**EXERCISE**
Everything in the data that follows has to be repeated verbatim.

==== EXERCISE DATA ====

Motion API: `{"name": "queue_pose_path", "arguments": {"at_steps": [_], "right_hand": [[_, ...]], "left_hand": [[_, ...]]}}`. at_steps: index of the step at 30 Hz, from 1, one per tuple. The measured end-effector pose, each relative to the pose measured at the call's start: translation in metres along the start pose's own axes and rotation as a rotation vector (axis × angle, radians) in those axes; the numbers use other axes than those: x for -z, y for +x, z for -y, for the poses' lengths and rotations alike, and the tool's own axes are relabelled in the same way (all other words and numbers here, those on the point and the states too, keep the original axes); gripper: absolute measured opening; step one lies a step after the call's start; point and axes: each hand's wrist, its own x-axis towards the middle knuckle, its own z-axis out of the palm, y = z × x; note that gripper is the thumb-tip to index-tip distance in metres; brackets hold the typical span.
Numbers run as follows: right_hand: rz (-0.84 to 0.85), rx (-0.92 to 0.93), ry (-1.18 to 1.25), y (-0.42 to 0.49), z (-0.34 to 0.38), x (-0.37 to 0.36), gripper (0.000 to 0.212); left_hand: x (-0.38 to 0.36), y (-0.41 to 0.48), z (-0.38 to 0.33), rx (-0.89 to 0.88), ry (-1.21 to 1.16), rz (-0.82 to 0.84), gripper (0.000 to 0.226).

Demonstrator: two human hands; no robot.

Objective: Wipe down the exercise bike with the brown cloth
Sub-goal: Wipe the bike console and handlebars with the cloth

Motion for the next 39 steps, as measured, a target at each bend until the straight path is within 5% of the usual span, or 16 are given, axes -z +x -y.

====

**RESULT FOR THIS TASK**
Motion API: `{"name": "queue_pose_path", "arguments": {"at_steps": [_], "right_hand": [[_, ...]], "left_hand": [[_, ...]]}}`. at_steps: index of the step at 30 Hz, from 1, one per tuple. The measured end-effector pose, each relative to the pose measured at the call's start: translation in metres along the start pose's own axes and rotation as a rotation vector (axis × angle, radians) in those axes; the numbers use other axes than those: x for -z, y for +x, z for -y, for the poses' lengths and rotations alike, and the tool's own axes are relabelled in the same way (all other words and numbers here, those on the point and the states too, keep the original axes); gripper: absolute measured opening; step one lies a step after the call's start; point and axes: each hand's wrist, its own x-axis towards the middle knuckle, its own z-axis out of the palm, y = z × x; note that gripper is the thumb-tip to index-tip distance in metres; brackets hold the typical span.
Numbers run as follows: right_hand: rz (-0.84 to 0.85), rx (-0.92 to 0.93), ry (-1.18 to 1.25), y (-0.42 to 0.49), z (-0.34 to 0.38), x (-0.37 to 0.36), gripper (0.000 to 0.212); left_hand: x (-0.38 to 0.36), y (-0.41 to 0.48), z (-0.38 to 0.33), rx (-0.89 to 0.88), ry (-1.21 to 1.16), rz (-0.82 to 0.84), gripper (0.000 to 0.226).

Demonstrator: two human hands; no robot.

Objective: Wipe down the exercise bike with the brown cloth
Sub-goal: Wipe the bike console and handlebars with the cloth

Motion for the next 39 steps, as measured, a target at each bend until the straight path is within 5% of the usual span, or 16 are given, axes -z +x -y.

The response to this exercise is now complete.